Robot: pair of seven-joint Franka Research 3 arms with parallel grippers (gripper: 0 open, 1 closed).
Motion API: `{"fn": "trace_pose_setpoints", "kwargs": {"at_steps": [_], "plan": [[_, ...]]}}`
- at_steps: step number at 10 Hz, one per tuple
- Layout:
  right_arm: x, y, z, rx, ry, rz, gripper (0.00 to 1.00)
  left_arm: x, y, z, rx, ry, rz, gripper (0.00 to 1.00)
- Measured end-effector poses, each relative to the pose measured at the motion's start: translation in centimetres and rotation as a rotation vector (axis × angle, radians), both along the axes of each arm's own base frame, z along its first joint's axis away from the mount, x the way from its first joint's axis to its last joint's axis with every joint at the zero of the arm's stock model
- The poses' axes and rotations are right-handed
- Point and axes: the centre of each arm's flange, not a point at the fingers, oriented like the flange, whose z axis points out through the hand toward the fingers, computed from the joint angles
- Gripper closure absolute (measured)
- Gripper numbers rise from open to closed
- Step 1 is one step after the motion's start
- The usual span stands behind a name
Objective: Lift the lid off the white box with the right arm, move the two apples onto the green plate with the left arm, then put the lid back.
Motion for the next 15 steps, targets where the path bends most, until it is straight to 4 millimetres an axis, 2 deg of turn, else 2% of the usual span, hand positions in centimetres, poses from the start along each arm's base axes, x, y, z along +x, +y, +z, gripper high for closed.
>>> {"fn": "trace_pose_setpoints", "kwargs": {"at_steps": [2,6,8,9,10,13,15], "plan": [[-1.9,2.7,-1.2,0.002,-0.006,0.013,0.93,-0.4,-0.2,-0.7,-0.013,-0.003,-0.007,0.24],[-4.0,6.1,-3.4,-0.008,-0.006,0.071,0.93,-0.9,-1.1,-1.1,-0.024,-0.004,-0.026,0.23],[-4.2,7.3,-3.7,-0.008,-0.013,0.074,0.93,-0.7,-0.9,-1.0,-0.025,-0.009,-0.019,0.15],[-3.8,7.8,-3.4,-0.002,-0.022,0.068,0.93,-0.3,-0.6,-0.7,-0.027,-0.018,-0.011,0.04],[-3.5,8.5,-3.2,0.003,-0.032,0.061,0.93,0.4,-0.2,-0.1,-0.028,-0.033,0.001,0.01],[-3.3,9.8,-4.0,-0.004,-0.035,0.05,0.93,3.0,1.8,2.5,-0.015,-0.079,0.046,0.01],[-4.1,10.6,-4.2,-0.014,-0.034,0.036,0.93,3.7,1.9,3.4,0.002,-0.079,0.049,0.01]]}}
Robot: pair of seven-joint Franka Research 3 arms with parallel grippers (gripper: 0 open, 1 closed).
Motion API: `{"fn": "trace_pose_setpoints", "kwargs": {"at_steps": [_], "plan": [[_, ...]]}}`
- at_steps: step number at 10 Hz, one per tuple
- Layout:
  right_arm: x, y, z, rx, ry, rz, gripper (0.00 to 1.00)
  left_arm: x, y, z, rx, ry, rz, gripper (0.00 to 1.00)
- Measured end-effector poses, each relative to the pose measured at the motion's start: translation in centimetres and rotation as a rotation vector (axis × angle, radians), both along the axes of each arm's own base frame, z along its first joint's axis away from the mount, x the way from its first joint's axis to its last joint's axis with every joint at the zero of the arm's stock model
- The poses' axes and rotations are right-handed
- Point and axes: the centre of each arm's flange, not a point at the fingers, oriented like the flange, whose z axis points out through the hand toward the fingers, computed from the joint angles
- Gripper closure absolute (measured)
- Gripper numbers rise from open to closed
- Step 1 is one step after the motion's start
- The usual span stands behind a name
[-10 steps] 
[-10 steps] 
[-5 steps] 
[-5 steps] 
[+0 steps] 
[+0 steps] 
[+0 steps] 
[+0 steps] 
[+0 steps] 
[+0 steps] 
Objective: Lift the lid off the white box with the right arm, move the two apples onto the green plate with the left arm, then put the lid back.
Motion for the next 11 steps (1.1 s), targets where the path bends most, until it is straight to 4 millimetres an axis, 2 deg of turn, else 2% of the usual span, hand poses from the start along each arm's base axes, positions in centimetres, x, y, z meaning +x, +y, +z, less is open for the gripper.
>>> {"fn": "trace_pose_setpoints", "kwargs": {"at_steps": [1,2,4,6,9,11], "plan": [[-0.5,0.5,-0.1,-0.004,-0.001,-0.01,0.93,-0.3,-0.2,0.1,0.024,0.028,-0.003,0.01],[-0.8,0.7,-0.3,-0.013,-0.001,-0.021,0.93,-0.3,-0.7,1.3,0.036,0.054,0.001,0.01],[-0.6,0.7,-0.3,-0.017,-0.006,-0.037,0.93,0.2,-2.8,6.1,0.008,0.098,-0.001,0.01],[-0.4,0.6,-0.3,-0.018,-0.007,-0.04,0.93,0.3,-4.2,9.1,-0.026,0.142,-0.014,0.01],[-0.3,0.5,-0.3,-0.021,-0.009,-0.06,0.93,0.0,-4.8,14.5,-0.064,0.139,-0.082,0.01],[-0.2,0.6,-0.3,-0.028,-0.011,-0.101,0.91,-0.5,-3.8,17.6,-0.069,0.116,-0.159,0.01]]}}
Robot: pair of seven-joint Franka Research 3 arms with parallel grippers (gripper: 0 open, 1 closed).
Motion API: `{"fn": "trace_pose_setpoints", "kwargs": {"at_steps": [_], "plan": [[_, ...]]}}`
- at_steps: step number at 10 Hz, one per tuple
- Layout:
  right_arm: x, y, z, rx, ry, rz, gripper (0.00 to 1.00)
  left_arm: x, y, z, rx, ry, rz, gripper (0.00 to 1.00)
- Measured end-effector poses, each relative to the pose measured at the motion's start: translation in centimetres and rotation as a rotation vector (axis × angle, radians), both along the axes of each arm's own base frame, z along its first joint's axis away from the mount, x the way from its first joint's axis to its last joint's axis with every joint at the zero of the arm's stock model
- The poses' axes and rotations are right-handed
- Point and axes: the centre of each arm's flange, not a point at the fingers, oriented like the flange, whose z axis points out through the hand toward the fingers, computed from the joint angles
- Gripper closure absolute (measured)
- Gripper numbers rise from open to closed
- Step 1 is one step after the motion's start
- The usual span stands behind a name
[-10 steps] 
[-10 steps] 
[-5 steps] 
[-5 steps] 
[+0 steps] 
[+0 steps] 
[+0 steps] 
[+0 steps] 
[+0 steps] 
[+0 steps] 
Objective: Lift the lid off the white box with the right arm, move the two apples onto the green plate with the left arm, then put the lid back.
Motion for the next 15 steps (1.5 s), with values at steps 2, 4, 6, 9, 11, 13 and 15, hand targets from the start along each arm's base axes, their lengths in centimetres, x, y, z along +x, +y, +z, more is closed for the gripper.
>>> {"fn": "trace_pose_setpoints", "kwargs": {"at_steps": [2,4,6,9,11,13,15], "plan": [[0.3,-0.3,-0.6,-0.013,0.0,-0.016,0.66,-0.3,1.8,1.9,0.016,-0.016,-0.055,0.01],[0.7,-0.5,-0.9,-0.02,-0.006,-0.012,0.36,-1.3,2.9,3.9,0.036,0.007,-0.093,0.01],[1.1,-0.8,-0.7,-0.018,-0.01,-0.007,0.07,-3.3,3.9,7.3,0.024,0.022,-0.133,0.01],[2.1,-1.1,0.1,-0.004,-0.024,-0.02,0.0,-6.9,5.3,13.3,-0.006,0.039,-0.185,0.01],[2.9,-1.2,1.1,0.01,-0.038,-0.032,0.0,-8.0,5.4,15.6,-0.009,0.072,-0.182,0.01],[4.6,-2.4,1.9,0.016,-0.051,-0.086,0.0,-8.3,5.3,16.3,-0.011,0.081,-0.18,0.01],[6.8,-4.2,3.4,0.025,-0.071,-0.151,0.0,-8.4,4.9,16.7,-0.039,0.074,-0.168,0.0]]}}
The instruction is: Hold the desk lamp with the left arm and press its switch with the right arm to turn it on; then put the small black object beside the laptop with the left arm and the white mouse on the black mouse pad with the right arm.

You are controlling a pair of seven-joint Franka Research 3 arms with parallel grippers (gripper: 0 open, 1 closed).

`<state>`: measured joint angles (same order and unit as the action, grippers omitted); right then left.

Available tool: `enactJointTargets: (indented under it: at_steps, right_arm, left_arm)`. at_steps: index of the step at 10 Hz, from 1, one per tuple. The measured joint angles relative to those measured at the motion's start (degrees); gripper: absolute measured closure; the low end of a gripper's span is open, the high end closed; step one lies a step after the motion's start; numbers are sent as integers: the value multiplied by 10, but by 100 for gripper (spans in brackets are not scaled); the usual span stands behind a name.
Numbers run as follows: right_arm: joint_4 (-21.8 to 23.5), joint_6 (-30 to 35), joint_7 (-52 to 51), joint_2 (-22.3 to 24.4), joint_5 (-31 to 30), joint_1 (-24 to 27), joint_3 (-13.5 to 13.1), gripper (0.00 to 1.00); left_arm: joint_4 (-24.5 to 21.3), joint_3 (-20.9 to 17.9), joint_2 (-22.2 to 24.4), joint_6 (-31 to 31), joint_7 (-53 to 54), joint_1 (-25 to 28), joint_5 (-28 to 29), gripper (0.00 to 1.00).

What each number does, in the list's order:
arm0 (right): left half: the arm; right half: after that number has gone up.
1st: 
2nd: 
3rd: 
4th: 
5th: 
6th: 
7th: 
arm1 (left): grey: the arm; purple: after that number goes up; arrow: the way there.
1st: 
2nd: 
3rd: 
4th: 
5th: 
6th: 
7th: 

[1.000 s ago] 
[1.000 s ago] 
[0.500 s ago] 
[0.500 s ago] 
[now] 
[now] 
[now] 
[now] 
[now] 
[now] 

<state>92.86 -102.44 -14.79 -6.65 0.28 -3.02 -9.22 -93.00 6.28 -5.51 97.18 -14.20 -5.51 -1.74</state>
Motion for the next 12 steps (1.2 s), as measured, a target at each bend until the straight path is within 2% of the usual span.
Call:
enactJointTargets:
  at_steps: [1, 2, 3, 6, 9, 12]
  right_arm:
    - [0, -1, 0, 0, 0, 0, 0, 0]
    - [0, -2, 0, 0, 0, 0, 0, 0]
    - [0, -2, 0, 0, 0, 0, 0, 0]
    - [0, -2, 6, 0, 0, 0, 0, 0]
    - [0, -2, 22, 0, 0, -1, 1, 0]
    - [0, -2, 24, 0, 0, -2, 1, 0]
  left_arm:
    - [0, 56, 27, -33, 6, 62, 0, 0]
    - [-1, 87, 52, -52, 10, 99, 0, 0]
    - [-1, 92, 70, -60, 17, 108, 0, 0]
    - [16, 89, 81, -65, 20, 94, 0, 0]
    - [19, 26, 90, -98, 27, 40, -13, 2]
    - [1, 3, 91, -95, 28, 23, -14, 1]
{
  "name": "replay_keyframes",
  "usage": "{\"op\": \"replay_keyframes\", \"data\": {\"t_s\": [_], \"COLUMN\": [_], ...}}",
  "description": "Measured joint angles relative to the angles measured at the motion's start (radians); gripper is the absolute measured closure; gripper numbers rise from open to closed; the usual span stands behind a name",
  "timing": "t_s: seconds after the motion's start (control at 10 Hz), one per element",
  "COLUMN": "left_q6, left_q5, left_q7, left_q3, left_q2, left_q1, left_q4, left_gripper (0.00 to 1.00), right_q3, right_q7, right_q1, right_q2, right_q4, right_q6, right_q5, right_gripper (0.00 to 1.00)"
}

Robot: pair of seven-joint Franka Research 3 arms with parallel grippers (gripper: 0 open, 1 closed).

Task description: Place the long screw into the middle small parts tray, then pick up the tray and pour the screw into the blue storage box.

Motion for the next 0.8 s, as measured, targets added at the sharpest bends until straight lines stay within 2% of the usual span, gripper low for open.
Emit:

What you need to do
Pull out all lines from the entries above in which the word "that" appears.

Exercise output
arm0 (right): left half: the arm; right half: after that number has gone up.
arm1 (left): grey: the arm; purple: after that number goes up; arrow: the way there.

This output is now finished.